**Required work**
Where the line containing "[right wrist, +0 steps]" appears below, begin there and reproduce each line exactly through the last one, omitting pictures.

**Data excerpt**
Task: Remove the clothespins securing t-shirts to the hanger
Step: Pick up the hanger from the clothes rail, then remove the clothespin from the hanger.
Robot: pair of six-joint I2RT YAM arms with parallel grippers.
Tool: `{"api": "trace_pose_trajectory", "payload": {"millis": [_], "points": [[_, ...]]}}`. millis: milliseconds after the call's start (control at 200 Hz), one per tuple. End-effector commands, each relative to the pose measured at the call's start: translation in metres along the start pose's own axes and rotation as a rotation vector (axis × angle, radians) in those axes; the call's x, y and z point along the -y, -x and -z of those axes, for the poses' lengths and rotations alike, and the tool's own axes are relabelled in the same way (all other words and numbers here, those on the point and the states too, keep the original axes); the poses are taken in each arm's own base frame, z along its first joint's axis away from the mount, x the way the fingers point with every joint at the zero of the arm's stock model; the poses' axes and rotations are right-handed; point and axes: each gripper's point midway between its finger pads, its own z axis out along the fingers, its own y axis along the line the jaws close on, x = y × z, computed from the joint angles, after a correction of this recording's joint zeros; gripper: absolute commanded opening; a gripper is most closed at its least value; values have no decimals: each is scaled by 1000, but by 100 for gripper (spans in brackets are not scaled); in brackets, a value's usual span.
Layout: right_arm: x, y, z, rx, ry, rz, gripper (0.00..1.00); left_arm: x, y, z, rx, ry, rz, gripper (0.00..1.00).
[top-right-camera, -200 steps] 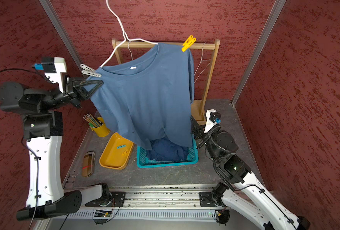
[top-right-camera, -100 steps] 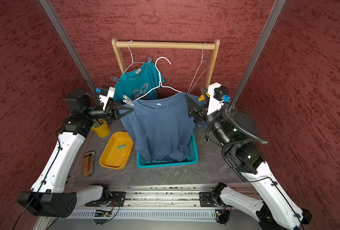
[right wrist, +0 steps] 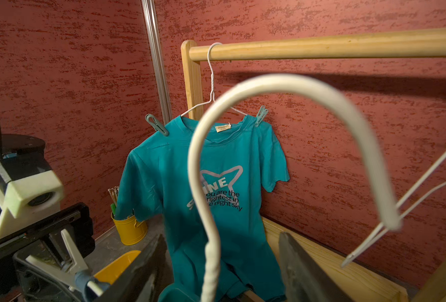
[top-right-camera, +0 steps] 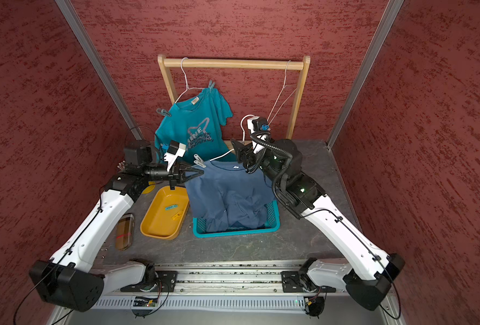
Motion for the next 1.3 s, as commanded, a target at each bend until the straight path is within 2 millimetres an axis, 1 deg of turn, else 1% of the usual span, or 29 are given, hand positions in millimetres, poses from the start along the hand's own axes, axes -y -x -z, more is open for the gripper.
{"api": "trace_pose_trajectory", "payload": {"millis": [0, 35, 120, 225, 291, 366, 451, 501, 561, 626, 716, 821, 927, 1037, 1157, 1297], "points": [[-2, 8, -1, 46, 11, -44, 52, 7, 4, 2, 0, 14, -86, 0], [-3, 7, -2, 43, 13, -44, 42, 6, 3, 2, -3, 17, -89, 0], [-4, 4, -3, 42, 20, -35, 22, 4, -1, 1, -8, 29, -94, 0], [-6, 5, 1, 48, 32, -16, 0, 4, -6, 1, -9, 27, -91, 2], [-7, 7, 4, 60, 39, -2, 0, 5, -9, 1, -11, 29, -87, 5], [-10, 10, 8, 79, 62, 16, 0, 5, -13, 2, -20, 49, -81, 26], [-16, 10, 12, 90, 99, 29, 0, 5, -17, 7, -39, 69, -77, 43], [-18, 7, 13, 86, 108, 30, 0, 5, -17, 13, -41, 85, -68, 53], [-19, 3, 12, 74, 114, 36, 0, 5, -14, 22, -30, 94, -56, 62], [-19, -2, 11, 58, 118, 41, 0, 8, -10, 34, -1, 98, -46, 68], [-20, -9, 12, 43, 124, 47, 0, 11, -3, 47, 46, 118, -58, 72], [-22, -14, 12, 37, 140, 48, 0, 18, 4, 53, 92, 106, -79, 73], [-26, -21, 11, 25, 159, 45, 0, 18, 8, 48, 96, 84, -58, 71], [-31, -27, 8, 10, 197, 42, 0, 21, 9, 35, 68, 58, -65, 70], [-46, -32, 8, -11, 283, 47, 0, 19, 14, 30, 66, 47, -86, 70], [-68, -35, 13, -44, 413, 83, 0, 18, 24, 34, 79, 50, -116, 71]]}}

**Answer for this exercise**
[right wrist, +0 steps] 
[top-right-camera, +0 steps] 
Motion for the next 1.3 s, as commanded, a target at each bend until the straight path is within 2 millimetres an axis, 1 deg of turn, else 1% of the usual span, or 29 are given, hand positions in millimetres, poses from the start along the hand's own axes, axes -y -x -z, more is open for the gripper.
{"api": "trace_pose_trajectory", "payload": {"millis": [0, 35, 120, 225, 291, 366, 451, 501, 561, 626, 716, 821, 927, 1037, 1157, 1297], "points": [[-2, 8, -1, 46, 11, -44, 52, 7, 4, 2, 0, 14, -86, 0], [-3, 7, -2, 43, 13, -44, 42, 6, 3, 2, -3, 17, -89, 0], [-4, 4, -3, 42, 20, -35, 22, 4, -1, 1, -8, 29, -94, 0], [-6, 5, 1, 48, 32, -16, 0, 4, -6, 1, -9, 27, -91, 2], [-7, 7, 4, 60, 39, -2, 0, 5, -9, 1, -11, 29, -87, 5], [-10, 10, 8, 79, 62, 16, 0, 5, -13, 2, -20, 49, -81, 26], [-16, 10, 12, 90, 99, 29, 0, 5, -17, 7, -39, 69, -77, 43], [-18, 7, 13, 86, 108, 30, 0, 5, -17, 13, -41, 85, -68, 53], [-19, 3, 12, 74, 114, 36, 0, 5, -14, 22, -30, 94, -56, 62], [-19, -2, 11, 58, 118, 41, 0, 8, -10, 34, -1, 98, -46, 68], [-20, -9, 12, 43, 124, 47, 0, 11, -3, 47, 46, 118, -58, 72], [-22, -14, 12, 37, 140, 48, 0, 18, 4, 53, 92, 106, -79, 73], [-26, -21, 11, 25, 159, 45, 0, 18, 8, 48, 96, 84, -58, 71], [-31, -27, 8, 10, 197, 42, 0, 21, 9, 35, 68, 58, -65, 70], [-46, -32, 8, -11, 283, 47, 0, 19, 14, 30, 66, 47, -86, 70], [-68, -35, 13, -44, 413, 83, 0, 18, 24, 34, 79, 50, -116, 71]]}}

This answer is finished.